Optimizing database utilization and costs

Caching and Read Replicas can reduce the capacity required for your database instance in read-intensive transactions/applications. For example, for read-intensive workloads in particular, using caching instead of PIOPs on a DB server can cut down your expenses, substantially (sometimes up to 80-90%). For caching the data, you can leverage the spare local RAM caches available in your application server instances or use Amazon ElastiCache (there is a cost involved but that may be lower than additional capacity allocation for your database instance for your application type).

The most common and the simplest optimization for databases is to cache as much data as you can because caching saves money. For example, if you are using DynamoDB, then as DynamoDB is charged by provisioned throughput, you can scale that down significantly using ElastiCache (which not only makes for faster responses but is also cheaper because it is charged per hour). In addition, use negative caching, if you are executing the same queries repeatedly that do not return results every time the query is executed. If there is no result returned for a specific query from the database, then save that information in the cache too. This way, you can achieve 80-95% cache hit ratio for queries that return no result most of the time.

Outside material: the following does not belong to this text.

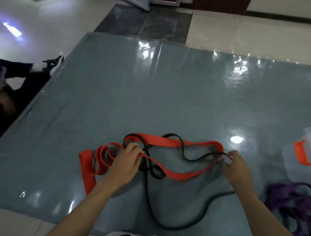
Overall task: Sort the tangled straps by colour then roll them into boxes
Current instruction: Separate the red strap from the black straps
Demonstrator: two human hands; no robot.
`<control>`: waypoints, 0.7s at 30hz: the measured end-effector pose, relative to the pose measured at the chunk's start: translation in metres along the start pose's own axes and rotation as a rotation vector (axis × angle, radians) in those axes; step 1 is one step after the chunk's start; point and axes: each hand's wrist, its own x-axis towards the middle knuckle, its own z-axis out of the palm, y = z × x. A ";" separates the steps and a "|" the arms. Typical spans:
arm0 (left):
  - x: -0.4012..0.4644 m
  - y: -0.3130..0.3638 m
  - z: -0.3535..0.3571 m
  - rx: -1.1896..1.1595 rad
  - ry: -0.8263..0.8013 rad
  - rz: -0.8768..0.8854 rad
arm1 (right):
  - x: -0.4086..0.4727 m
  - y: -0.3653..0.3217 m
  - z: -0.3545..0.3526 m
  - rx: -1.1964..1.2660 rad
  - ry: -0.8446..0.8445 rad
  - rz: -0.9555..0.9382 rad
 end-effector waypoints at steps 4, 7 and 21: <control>0.019 -0.002 0.002 0.006 -0.015 0.014 | 0.018 -0.006 -0.011 -0.101 -0.017 -0.061; 0.027 -0.008 0.004 0.011 0.034 -0.009 | 0.035 -0.008 -0.021 -0.077 0.067 -0.130; 0.048 -0.029 -0.012 0.186 -0.042 -0.186 | 0.067 -0.037 -0.006 0.439 -0.152 0.105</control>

You can also use Amazon SQS to buffer writes that exceed your provisioned capacity for the database instance. This approach allows you to provision for average capacity rather than the peak.

You can use dynamic DynamoDB, an open source tool (Python script) that automatically resizes read and write capacity by consuming CloudWatch metrics to decide the best capacity to be booked. It achieves a kind of auto scaling for DynamoDB. In addition, you will typically have hot spot tables in your databases—look to put these in NoSQL or cache storage. Replace hot spots in RDS with DynamoDB because in large TB-scale databases with Multi-AZ configurations, this can yield even more savings – 30 to 40%.

Try offloading your traffic for popular content to Amazon S3 and/or Amazon CloudFront (they are like proxy caches) to scale down your backend DB infrastructure.